═════ MATERIAL PROVIDED

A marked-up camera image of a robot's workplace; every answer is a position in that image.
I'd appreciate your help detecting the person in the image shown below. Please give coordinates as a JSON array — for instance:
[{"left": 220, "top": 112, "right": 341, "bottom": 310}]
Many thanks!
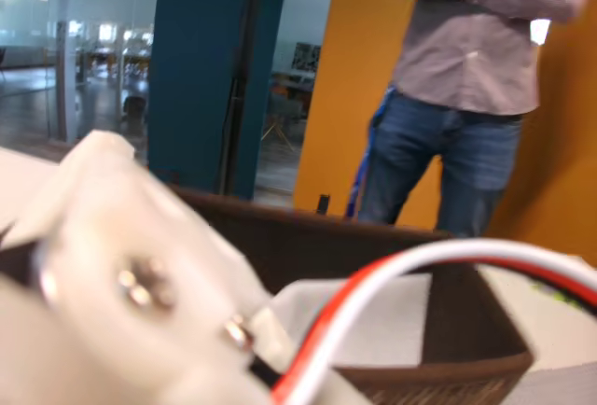
[{"left": 344, "top": 0, "right": 591, "bottom": 239}]

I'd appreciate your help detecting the red white black servo cable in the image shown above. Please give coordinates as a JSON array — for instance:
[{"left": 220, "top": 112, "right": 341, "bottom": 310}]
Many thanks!
[{"left": 269, "top": 238, "right": 597, "bottom": 405}]

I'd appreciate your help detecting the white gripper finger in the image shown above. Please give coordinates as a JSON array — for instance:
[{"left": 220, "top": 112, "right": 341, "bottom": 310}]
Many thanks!
[{"left": 0, "top": 129, "right": 296, "bottom": 405}]

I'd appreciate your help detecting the brown fabric bin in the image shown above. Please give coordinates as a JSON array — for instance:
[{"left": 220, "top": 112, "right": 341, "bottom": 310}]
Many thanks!
[{"left": 0, "top": 184, "right": 535, "bottom": 405}]

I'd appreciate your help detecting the white foam sheet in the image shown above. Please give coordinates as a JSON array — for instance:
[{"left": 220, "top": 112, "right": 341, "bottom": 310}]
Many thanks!
[{"left": 272, "top": 272, "right": 434, "bottom": 370}]

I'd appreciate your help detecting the black stand pole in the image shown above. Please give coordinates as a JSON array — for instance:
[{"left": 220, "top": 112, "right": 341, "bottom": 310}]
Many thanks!
[{"left": 215, "top": 0, "right": 271, "bottom": 197}]

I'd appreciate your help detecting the orange partition panel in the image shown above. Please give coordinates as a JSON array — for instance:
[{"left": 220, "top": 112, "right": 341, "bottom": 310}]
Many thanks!
[
  {"left": 293, "top": 0, "right": 445, "bottom": 231},
  {"left": 483, "top": 0, "right": 597, "bottom": 267}
]

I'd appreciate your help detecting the blue partition panel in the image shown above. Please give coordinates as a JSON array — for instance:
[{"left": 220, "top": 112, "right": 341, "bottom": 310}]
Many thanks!
[{"left": 146, "top": 0, "right": 289, "bottom": 202}]

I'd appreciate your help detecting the grey studded baseplate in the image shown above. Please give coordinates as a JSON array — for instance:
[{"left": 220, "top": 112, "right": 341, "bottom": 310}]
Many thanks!
[{"left": 479, "top": 253, "right": 597, "bottom": 374}]

══════════

# WHAT THE TASK REQUIRES
The answer must consist of every line from the data that holds the string "black".

# RESPONSE AREA
I'd appreciate your help detecting the red white black servo cable in the image shown above. Please give coordinates as a JSON array — for instance:
I'd appreciate your help detecting the black stand pole in the image shown above. Please give coordinates as a JSON array — for instance:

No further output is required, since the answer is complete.